Sunday, 10 March 2013

New project 'Crayonizer' on Freecode

I just posted a new project, 'Crayonizer' onto Freecode. Crayonizer is a simple program that 'colors in' the output of other programs. You either use bash aliases or symbolic links so that crayonizer gets called when you run, say, gcc. It then runs gcc for real, and colors in the output. You can get it here. Here's a gratuitous screenshot:



With this project I've discovered that freecode will censor your release descriptions. For instance, I wrote:

"Will probably compile under OSX if the wind's blowing in the right direction"

but this appears on freecode as:

"May compile under OSX"

And the slogan:

"Console purtyfication for the people!"

is reduced to:

"Console purtyfication."

So I guess that brevity is still the soul of wit.


Thursday, 21 February 2013

Installing Another Operating System on Lenovo Think Centers

If you've recently bought a Lenovo Think Center, or any other PC that's "Windows 8 Enabled", you've likely discovered that you can't install your own choice of operating system (i.e. Linux) on it, it just keeps coming up "operating system not found".

This is because of a 'feature' called UEFI, which is basically a new form of bootloader that only very recent (as of Feb 2013) operating systems support. In order to boot from CD on recent PC's, you need to find the BIOS settings for this and turn it off.

On the Lenovo Think Center this setting is in 'Startup' and is called 'CSM'. Given that this is a vitally important setting to configure your PC, you'd think that a three-letter-acronym might not be the best choice for naming it. Better to name it something like "Enable Loading Legacy Operating systems" or "Disable Lenovo Useless Brick Mode". But no, it's just 'CSM' for 'Compatiblity Support Module'. You need to enable this in order to load your choice of operating system.

Another setting that might be relevant is under the 'Security' tab. This setting is 'Secure Boot'. You might need to disable this, or set it to 'setup mode' to allow installing of a new operating system.

Well, this is what worked for me.

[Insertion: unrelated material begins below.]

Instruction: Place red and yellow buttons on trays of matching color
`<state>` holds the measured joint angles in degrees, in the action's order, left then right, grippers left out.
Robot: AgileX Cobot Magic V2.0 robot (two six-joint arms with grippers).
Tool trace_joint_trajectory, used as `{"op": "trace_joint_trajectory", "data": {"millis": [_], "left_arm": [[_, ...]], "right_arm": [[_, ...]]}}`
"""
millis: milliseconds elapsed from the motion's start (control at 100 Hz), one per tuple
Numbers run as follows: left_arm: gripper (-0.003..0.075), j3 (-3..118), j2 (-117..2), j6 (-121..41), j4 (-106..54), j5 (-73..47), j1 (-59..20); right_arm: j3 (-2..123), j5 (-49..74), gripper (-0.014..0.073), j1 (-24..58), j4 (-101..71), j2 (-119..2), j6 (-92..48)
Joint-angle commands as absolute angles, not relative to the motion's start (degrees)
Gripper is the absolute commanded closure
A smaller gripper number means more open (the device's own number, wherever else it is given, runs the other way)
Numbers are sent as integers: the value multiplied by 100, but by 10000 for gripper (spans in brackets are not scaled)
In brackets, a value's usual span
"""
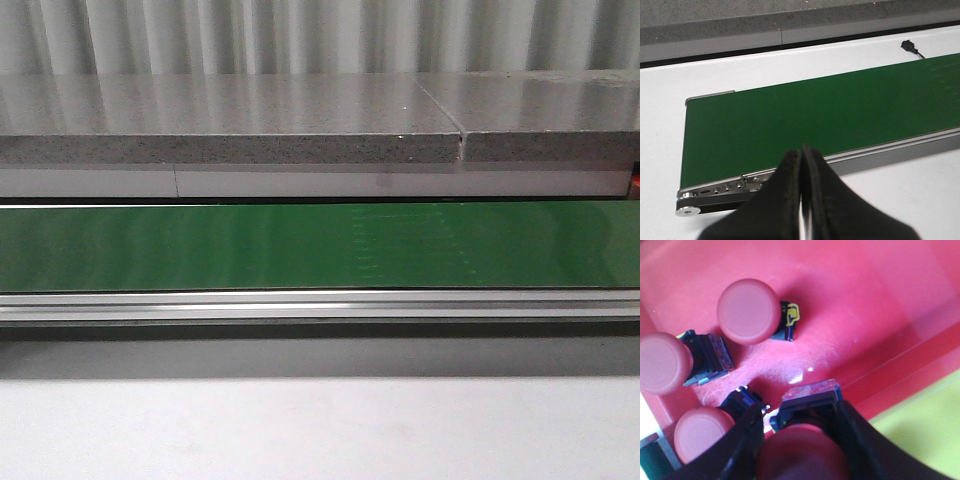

Hopefully this post will help others.

Thursday, 27 December 2012

I'm at Chaos Communications in Hamburg



I'm at the Chaos Communications Congress in Hamburg. There's not much to recognize me by, I'm just the guy dressed all in black (like that really narrows it down) who is using an ancient compaq laptop with bits missing off it, and who speaks no German.

Friday, 7 December 2012

Movgrab Popularity now 600

This week saw the release of version 1.1.14 of Movgrab, resulting in its 'Freecode/Freshmeat' popularity rating rising to over 600! Like all measures of popularity the freecode rating is... a number, that means... something. Maybe. Still, whether it's a meaningless figure of not, I still get a thrill out of watching it go higher.

This release adds support for files > 2GB on Gnu systems, adds support for downloading from Animehere, and fixes a problem with downloading 3gp files from youtube. All these changes/bugs were suggested or reported by movgrab users. Thanks to Karol Blazewicz, Deeice, Matthias B, Ndracs and others for taking the time to contact me, and thanks again to Abhisek Sanyal for his lifesaving patch to get youtube working again. Feedback from users is what will keep movgrab moving forwards!

My other projects languish with ratings well below 100. I've not had time to really work on them, and most of them are 'first releases' that have serious bugs. It's time for movgrab to take the back seat for a while I think, and for someone else to have some attention.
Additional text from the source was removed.